(Solved) : Two Generations Ago Or So Many Hr Articles Decried Problems . . .

Two generations ago or so, many HR articles decried problems with performance appraisal. A common complaint was that managers did not devote sufficient time to conducting the appraisals and that biases were rampant. Another common complaint was that most managers gave high ratings to all employees and did not bother to properly differentiate and carefully document the performance evaluation of subordinates.
Several old surveys reported that three quarters or more of employees “hated performance appraisals and found them to be useless, increasing tension at work.” Today, performance appraisals are standard practice in American businesses and presumably these are used to make key HR decisions, such as distributing merit pay and incentives, screening people for promotions, providing feedback, choosing candidates for layoffs, ensuring equal pay for equal work, and so on ( Chapter 7 of this book is devoted to these issues).
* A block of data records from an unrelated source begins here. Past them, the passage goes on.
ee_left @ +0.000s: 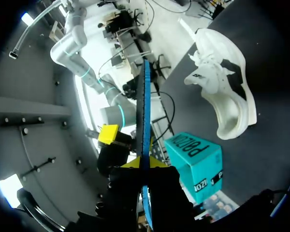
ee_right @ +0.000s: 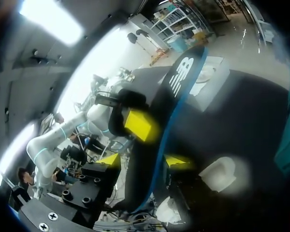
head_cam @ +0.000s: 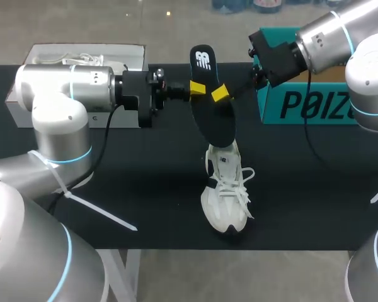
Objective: Take the shoe out of the shoebox, open the shoe tongue, remove and reinsert the insole, then place the shoe into the shoebox
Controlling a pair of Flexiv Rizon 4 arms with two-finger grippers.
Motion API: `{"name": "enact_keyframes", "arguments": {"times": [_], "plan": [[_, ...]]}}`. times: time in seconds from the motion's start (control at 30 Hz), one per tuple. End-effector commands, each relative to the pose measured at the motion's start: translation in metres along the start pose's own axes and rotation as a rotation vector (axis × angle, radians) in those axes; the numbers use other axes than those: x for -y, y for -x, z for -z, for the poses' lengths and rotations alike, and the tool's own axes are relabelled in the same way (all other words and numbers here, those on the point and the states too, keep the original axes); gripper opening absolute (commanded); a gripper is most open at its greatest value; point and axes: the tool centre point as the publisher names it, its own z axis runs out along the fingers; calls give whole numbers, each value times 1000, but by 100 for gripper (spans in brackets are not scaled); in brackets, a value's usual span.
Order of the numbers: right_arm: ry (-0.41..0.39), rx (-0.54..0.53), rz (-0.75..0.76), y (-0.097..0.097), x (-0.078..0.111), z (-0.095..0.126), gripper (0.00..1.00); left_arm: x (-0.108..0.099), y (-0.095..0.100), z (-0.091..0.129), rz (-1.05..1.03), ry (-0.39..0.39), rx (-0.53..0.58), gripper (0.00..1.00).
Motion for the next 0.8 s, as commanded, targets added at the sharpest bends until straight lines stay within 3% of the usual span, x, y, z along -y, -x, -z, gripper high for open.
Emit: {"name": "enact_keyframes", "arguments": {"times": [0.03, 0.13, 0.2, 0.23, 0.3, 0.77, 0.8], "plan": [[3, 1, -1, 3, -2, -1, 49, 0, 0, -1, -2, 3, 0, 0], [6, 4, -1, 4, -2, 0, 41, 0, 0, -1, -2, 3, 0, 0], [10, 6, -2, 5, -3, 2, 20, 0, 0, -1, -2, 3, 0, 0], [11, 6, -2, 5, -3, 2, 17, 0, 0, -1, -2, 3, 0, 0], [14, 11, -5, 5, -3, 2, 0, 0, 0, -1, -2, 3, 0, 0], [15, 14, 3, -1, -3, 2, 0, 0, 0, -1, -2, 3, 0, 0], [14, 15, 4, -2, -4, 2, 0, 0, 0, -1, -2, 3, 0, 36]]}}
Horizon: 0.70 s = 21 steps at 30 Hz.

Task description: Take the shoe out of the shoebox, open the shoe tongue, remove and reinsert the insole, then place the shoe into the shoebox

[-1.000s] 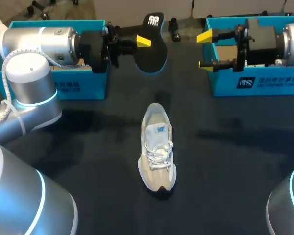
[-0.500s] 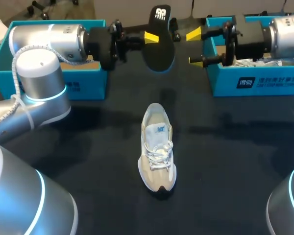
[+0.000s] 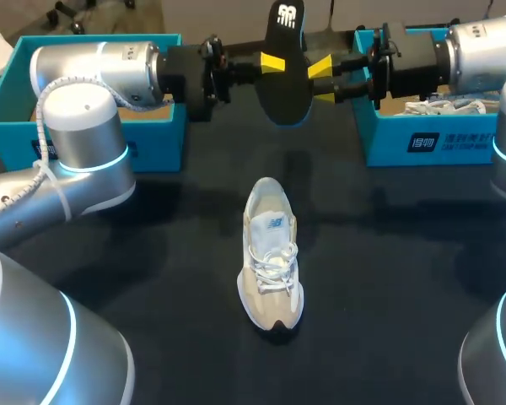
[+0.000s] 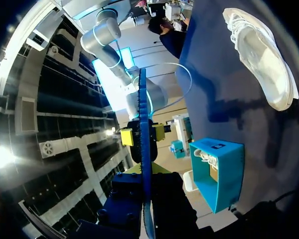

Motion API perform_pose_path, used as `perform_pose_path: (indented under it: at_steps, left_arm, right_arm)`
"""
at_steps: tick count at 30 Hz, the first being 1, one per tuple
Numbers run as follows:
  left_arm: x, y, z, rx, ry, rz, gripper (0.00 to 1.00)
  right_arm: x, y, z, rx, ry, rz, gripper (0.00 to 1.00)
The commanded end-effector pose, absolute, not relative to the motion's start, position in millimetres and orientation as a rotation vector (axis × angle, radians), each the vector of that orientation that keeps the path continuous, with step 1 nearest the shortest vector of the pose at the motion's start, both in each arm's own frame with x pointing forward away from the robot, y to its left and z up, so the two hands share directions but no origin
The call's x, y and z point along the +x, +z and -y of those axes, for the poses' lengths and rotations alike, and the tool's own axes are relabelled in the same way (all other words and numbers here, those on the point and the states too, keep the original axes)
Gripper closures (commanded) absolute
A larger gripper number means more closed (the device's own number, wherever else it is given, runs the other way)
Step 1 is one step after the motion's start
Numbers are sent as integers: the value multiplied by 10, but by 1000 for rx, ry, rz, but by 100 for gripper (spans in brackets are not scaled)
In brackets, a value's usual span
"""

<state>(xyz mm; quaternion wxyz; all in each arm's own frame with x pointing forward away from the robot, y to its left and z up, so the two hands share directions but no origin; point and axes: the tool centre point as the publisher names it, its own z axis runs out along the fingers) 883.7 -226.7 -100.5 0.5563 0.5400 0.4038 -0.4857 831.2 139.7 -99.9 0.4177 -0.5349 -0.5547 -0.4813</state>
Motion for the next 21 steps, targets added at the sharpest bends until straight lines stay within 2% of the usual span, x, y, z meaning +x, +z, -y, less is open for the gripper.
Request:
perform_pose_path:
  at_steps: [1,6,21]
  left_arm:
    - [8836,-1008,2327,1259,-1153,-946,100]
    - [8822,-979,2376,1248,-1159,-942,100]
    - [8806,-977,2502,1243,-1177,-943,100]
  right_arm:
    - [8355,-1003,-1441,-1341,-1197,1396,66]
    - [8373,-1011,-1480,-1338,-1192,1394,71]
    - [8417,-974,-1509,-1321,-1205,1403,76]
Many organizations have spent a lot of money in designing and redesigning appraisal systems, and a specialized cadre of HR consultants, industrial psychologists and other academics have focused most of their efforts and/or research on improving appraisal systems (such as reducing interpersonal biases in the evaluations).
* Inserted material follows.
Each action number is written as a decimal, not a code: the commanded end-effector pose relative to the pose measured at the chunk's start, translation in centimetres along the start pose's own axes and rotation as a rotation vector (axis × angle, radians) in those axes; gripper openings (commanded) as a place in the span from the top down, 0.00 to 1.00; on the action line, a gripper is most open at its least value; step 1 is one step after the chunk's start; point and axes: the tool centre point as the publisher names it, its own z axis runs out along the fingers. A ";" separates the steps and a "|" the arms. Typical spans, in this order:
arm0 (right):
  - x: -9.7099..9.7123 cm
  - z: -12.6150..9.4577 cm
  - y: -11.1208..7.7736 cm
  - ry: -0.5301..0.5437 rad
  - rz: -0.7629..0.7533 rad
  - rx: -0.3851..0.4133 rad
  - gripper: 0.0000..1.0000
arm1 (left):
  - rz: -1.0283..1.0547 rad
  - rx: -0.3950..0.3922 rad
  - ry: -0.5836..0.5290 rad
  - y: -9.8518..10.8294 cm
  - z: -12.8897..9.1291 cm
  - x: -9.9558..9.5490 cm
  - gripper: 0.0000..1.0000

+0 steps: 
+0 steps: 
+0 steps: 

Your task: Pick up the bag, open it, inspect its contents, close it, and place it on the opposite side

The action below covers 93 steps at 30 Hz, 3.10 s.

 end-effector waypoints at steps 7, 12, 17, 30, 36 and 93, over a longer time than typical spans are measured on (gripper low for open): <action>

Surprisingly, a 2010 large-scale survey of 750 HR professionals conducted by New York-based consulting firm Sibson Consulting Inc. and WorldatWork, a professional association, found that, if anything, dissatisfaction with performance appraisal systems had gotten worst over the years. Only 3 percent of human resource executives graded their own performance appraisal system as “A” and the majority rated it as “C” or below. In what seemed like déjà-vu, this new generation of HR executives say they are frustrated that manager’s don’t have the courage to make truthful appraisal decisions and to give constructive feedback to employees. How would you explain this? Do you see this situation as a lack of progress or as an indication that some faulty assumptions continue to be made by HR professionals who design these programs? Based on what you have learned in this chapter, what implications does this have for HR practices that presumably rely on an accurate assessment of employee performance (such as promotions and merit pay decisions)?